1 Thing Tesla Bulls Get Wrong, and Why It Might Tank the Stock

Electric vehicle (EV) pioneer Tesla (TSLA -0.50%) had a rough 2022. After it grew into one of the world’s largest companies in 2021 with a market cap of over $1 trillion, its value fell by more than 50% last year. But the downtrend in the stock has started to reverse rapidly in the first month of 2023. After Tesla reported solid fourth-quarter earnings on Jan. 25 and offered an optimistic outlook, its stock popped more than 20% over the next two trading days.

Shares are now up by about 40% year to date, and the automaker is back to a market cap of more than $500 billion. 

Tesla is projecting its EV production will grow yet again in 2023. But that doesn’t mean the stock is a buy. Here’s what Tesla bulls are missing that could tank the stock in 2023. 

Q4: No big surprises

Tesla reported solid if unsurprising Q4 results. Revenue came in at $24.3 billion, up 37% year over year. Net income grew at an even larger 59% to $3.7 billion. The company has rapidly scaled its manufacturing over the past few years and started putting up impressive profit margins for an automaker.

For all of 2022, Tesla’s net income was $12.6 billion on $81.5 billion in revenue, giving it a net income margin of 15.4%. This is much higher than its automotive peers, a key reason why investors have bid up the stock. Tesla has achieved these strong margins by spending less on research and development than its competitors do, and by charging premium prices for most of its vehicles.

Tesla is forecasting that it will manufacture 1.8 million vehicles in 2023, up from 1.37 million in 2022, but CEO Elon Musk said on the Q4 conference call with analysts that production could reach 2 million if there aren’t any major hiccups. Many investors cheered this news. But this doesn’t solve Tesla’s major issue at the moment: maintaining demand for its vehicles while pricing them profitably.

TSLA Net Income (TTM) data by YCharts.

All signs point to margin compression

Restricted supply across the automotive market in 2021 and early 2022 enabled Tesla to raise its prices significantly, which led to margin expansion. The company also benefited from older contracts on commodity inputs like lithium, nickel, and cobalt, which allowed it to buy them at lower prices.
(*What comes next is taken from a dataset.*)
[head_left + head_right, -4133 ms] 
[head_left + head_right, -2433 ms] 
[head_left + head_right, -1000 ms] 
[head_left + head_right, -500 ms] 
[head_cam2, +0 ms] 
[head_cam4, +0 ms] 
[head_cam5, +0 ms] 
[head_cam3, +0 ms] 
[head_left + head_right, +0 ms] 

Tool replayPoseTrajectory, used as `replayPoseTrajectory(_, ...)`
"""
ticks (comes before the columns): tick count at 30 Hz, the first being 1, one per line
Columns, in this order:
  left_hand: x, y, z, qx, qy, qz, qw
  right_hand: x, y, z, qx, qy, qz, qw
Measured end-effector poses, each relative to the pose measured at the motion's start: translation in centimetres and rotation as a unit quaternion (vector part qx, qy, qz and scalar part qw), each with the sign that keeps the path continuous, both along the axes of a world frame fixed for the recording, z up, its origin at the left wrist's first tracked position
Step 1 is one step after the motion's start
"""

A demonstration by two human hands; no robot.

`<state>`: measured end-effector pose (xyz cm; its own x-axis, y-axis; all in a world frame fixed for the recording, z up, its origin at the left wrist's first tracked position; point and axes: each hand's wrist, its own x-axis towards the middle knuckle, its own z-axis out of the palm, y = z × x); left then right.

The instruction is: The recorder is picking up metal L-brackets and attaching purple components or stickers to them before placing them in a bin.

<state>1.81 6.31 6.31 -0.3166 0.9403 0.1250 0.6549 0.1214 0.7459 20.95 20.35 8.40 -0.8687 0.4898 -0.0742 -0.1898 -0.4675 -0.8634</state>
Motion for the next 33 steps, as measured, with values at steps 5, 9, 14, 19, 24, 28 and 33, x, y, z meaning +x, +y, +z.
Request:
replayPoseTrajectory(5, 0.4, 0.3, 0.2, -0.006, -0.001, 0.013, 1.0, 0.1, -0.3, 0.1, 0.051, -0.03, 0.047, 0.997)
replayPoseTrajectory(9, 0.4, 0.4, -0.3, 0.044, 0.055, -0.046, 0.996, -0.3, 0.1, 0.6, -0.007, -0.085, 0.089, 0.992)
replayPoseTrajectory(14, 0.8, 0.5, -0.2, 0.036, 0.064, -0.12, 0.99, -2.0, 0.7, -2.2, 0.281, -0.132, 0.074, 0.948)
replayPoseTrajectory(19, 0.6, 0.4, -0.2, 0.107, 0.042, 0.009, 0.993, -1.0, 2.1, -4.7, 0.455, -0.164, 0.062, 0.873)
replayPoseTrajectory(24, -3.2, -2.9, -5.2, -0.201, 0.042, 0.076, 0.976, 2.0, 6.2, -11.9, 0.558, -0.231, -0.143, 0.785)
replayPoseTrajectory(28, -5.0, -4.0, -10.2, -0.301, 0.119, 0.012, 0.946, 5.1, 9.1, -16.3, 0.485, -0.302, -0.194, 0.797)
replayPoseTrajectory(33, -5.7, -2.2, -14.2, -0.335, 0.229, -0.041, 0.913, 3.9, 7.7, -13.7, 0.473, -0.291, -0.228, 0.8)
Now, all these factors that powered rapid margin expansion are starting to unravel. Since the August peak, the price of a used Tesla has started to plummet and currently sits at around $51,000. This, in turn, has hurt demand for new Tesla vehicles at higher prices, and the company lowered the cost of cars across its fleet by 5% to 20% in early January to spur demand. The company is also dealing with soaring input prices, with commodities like lithium up significantly in the last few years. Tesla just signed a new lithium contract, which includes market-based pricing, that should start showing up on its income statement within the next few quarters, and not in a good way.

On top of decreasing selling prices and rising commodity costs, Tesla is likely getting squeezed by growth in average hourly wages across the U.S. Add up all these factors and Tesla’s profit margins are likely headed much lower. You can already see it in the company’s gross margin, which fell to 25.9% in Q4 compared to its peak of 32.9% in Q1 2022. This will only continue after its latest price cuts. If gross margins decline closer to 20%, it will be almost impossible for the company to maintain a 15% net income margin.

Profit margins are much more important than production growth. If Tesla continues on this margin compression path, its earnings will be much lower in 2023 than they were in 2022. 

The stock is wildly overvalued

Tesla is guiding for production of 1.8 million vehicles in 2023, up about 30% from 2022. It is unlikely that the company will be able to raise prices on new vehicles because of declining used car prices — lower used car prices almost always force a manufacturer to lower new car prices — and new price cuts from competitors. With selling prices 10% to 20% lower, this production growth could still lead to Tesla’s revenue going from $80 billion last year to $100 billion this year. Good news, right? Well, not exactly.

If Tesla’s net margin declines to around 10% in 2023 — and all signs point to that being likely, given lower car prices and higher input costs — that would give it $10 billion in earnings on $100 billion in annual revenue, which would be lower than the $12.6 billion in earnings it generated in 2022.

At a market cap of $550 billion (roughly where the stock is now), $10 billion in net income would give Tesla’s stock a price-to-earnings ratio of 55 — almost triple the current market average. Declining earnings and a price-to-earnings ratio of 55 look like a recipe for disastrous stock returns, especially for more mature businesses like Tesla. The average automotive company trades at a P/E ratio below 10. If Tesla fails to grow its earnings at a high rate as it has in the past, there is major downside for shareholders as the stock will likely start trading in line with competitors.

Unless Musk can pull another rabbit out of his hat, Tesla’s stock looks to be in a precarious spot right now, regardless of how fast its production grows in 2023.